Uma criança de 13 anos é dispensada pelo Ministério Público
de frequentar a escola. Este enunciado é, no mínimo, estranho num país com a
escolaridade obrigatória instituída em 12 anos e que tem entre os seus direitos
fundamentais de cidadania, o direito à educação. Embora não seja jurista, tal
decisão, parece-me de difícil sustentação.
Mas a situação tem alguns contornos que vale a pena
considerar, a criança é de etnia cigana e vive num acampamento, excluída,
portanto.
A escola, na região de Viana do Castelo, com o apoio da
Comissão de Protecção de Crianças e Jovens tentou e, sublinhe-se, continua a
tentar, que a Gracinda, a criança dispensada dos seus direitos, aceda a
formação escolar, de natureza diferenciada, cuja importância é dispensável
acentuar.
A Procuradora-adjunta entendeu por bem arquivar o caso, “Atento
o meio cultural em que esta menor se insere, não existe qualquer medida de promoção
e protecção que se adeqúe à sua situação." Um despacho que me parece um
acto de “delinquência” e, naturalmente, criticado pela entidades envolvidas e
por alguns especialistas ouvidos no trabalho do Público sobre esta questão.
Já algumas vezes me tenho referido a decisões no âmbito dos
Tribunais de Família e de Menores absolutamente atentatórias dos direitos e do bem-estar
dos miúdos, que contrariam o princípio fundador do ordenamento jurídico
português no que respeita aos mais novos, o supremo interesse da criança.

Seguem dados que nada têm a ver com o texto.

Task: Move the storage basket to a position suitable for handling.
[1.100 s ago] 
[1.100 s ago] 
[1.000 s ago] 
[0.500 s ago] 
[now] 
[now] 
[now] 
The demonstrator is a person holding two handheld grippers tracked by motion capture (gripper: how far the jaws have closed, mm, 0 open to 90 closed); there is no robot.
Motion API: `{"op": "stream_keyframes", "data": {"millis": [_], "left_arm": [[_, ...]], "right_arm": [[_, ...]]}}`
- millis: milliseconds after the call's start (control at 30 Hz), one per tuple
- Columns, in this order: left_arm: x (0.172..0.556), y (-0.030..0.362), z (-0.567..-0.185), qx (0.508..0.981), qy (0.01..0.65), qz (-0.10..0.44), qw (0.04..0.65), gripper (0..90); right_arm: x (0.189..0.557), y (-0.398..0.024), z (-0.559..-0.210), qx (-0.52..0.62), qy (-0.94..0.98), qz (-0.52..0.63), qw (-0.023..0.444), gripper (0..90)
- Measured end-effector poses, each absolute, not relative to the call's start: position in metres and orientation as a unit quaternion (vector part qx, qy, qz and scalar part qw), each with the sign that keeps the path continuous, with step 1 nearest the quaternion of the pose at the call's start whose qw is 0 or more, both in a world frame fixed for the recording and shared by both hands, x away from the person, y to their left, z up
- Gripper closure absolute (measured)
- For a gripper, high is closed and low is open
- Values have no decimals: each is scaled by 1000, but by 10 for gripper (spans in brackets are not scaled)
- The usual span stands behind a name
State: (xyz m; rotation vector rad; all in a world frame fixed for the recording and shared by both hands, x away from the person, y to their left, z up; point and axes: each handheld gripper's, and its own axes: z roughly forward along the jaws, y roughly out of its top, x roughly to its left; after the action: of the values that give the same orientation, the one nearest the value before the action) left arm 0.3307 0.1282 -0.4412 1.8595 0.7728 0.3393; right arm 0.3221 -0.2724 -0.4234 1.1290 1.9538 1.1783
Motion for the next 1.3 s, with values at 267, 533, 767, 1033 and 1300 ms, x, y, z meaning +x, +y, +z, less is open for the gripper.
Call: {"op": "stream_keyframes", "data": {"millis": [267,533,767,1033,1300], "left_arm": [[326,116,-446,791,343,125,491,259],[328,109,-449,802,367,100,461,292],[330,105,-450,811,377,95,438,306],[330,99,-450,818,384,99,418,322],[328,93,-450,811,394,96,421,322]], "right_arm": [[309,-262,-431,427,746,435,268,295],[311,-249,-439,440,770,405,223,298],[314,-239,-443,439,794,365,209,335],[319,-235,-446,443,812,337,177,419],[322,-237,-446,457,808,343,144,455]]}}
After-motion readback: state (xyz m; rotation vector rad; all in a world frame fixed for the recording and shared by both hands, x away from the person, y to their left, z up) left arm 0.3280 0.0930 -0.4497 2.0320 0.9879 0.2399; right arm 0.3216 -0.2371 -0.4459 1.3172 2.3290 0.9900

A justificação com o meio cultural é absurda e criminosa.
Como é sabido, em Portugal, por razões culturais, também se realizam práticas
de mutilação genital feminina, procedimento delinquente, condenável e que
atropela direitos óbvios. A Procuradora-adjunta Marta Gonçalves entenderá, provavelmente,
que considerando o meio cultural nada haverá a fazer.

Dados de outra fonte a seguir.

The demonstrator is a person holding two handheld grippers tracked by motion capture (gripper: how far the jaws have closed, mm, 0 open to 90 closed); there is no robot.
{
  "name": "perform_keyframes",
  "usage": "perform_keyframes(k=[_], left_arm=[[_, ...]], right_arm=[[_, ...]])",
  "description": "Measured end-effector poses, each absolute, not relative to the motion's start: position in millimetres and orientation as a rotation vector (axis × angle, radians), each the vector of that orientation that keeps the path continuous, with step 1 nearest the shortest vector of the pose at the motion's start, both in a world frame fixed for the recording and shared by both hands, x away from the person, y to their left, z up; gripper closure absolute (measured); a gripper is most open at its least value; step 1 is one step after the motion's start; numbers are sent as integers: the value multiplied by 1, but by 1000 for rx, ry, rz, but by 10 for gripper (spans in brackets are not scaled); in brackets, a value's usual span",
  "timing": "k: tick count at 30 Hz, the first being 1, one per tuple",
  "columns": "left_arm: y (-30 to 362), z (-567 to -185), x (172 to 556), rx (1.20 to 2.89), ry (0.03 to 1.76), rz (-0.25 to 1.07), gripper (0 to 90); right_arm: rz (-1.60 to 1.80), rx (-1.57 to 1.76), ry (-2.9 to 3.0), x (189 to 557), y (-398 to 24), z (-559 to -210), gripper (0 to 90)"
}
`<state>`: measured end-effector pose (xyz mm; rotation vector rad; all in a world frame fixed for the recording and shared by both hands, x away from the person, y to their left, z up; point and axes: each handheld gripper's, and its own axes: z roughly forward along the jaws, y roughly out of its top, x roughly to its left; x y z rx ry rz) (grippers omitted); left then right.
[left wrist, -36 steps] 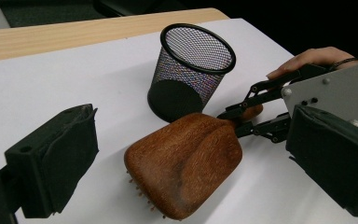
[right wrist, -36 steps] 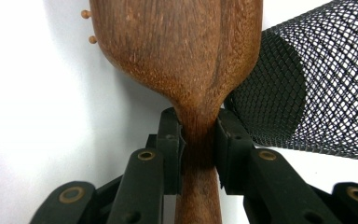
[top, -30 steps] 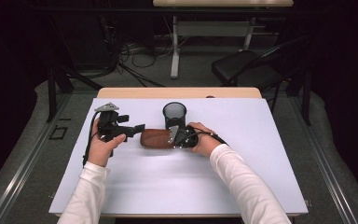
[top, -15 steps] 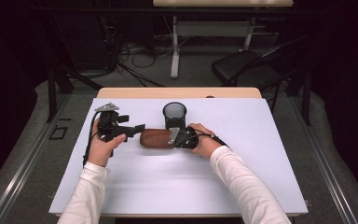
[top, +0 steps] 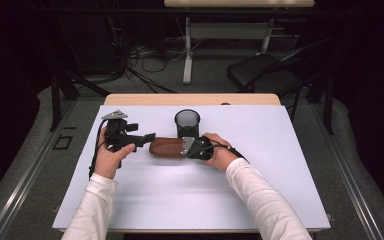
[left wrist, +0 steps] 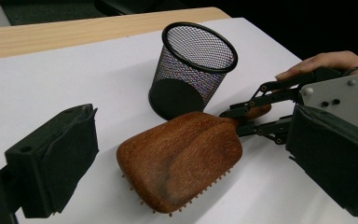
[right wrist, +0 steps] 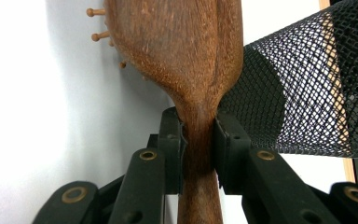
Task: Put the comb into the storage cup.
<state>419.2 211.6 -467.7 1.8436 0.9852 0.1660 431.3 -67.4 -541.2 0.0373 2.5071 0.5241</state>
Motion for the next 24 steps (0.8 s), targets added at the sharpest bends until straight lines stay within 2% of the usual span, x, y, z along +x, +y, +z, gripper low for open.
perform_keyframes(k=[24], left_arm=[[213,-468,419,1835,992,168,23]], right_arm=[[633,33,2439,422,-64,-533,774]])
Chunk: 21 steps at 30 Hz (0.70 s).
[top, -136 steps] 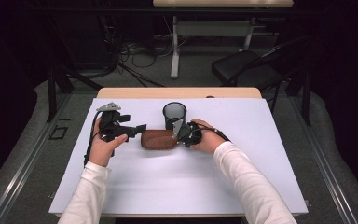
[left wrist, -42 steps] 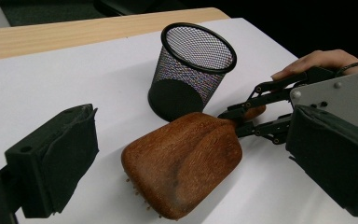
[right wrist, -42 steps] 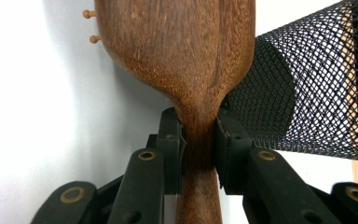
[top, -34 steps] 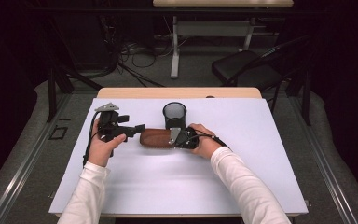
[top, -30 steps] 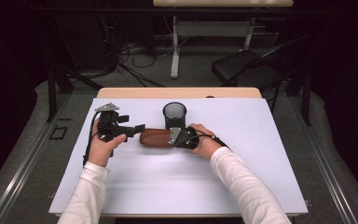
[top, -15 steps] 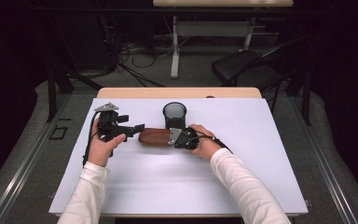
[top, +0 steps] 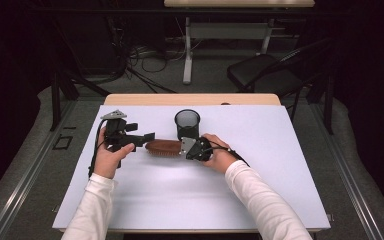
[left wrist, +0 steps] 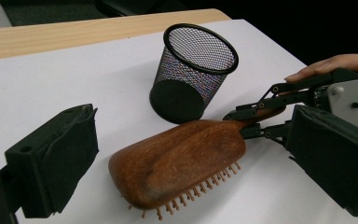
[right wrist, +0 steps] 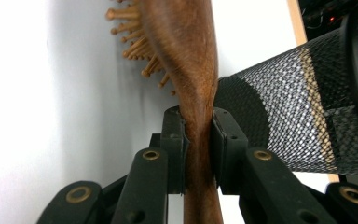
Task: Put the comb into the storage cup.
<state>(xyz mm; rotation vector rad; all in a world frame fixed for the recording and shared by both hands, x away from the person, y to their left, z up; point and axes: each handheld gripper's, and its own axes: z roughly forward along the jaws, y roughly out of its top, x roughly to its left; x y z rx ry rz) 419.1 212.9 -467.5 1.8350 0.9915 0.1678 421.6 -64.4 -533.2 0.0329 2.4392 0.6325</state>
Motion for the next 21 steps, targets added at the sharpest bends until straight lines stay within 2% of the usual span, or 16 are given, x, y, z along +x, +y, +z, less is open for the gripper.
perform_keyframes(k=[21], left_arm=[[215,-467,419,1820,997,168,29]], right_arm=[[673,42,2382,417,-66,-526,784]])
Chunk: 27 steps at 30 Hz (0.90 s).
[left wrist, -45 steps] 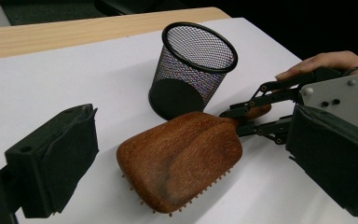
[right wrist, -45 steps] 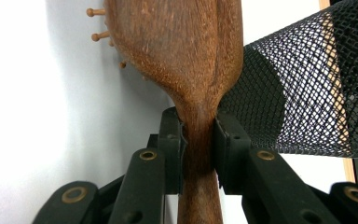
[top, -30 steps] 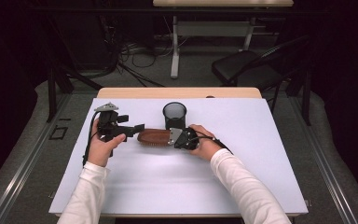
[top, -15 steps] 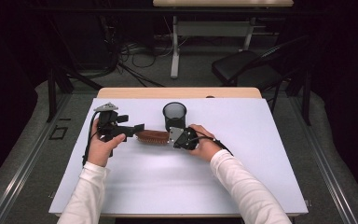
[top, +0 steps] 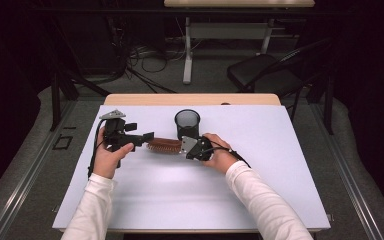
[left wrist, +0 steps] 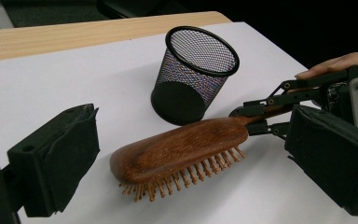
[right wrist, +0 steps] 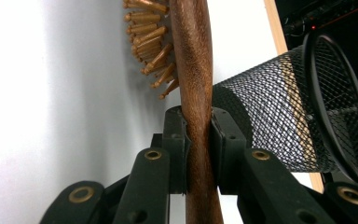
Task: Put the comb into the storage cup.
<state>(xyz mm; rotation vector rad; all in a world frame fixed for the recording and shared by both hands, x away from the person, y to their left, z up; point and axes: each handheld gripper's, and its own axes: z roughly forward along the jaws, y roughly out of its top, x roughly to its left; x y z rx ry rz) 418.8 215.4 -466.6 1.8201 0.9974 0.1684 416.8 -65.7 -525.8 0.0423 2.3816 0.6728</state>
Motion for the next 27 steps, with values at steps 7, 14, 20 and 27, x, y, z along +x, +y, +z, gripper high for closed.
perform_keyframes(k=[7,14,20,27], left_arm=[[220,-464,418,1807,998,175,31],[232,-458,415,1761,1010,191,33],[244,-454,414,1720,1026,203,33],[256,-451,412,1689,1047,219,34]], right_arm=[[763,74,2366,416,-68,-514,784],[817,112,2386,413,-72,-508,783],[864,119,2384,409,-72,-505,783],[942,154,2385,406,-76,-502,782]])
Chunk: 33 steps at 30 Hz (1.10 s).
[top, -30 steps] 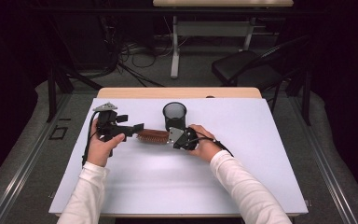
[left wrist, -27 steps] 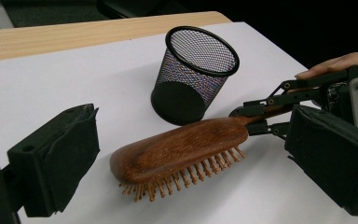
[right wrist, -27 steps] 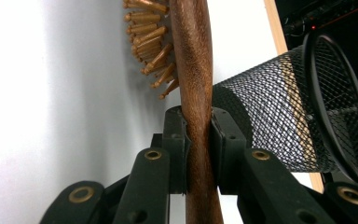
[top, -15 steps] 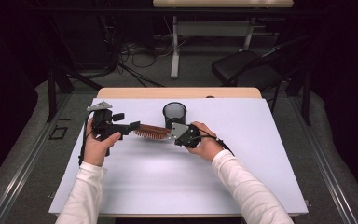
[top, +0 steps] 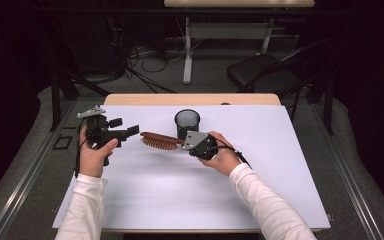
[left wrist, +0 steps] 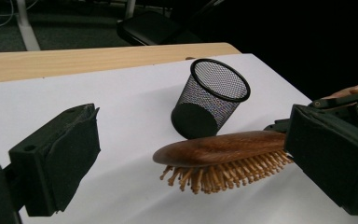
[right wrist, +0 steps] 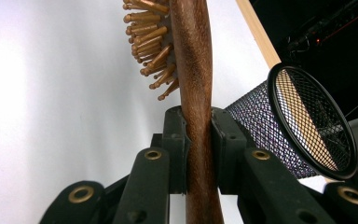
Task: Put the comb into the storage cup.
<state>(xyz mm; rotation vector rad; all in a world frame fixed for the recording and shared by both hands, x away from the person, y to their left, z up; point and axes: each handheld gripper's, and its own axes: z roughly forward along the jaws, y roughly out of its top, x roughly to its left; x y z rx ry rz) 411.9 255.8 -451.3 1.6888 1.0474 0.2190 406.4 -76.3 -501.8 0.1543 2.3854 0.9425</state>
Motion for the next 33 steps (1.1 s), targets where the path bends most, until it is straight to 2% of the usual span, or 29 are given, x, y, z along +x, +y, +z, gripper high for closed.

Para quem conhece minimamente este universo, são
conhecidas muitas decisões “delinquentes” de alguns decisores judiciais que
apenas devem reconhecer “o supremo interesse da criança” como figura jurídica e
não como princípio fundador inalienável das decisões que envolvam o bem-estar
de crianças e jovens, por mais difícil que possa entender-se a sua
operacionalização, é uma outra questão.
Este cenário, hoje relata-se apenas mais um exemplo,
evidencia a necessidade urgente de que os Tribunais de Família e de Menores
existam em todos os círculos, o que está longe de acontecer, que sejam dotados
dos recursos humanos necessários a uma tramitação célere dos processos em
apreciação e, aspecto fundamental, que se desenvolva um sólido trabalho de
formação dos agentes de decisão judicial.
Em nenhuma circunstância e muito menos quando
envolve menores, a administração do direito é apenas um exercício de amanuense
administrativo.
Estas situações acontecem dentro da etnia cigana (só com as raparigas). Logo que começam a despertar para a adolescência, a família já não vê com bons olhos a sua ida à escola. É por esta altura que a família escolhe o que será o seu marido, logo que tenha 15 anos (por vezes ainda mais cedo).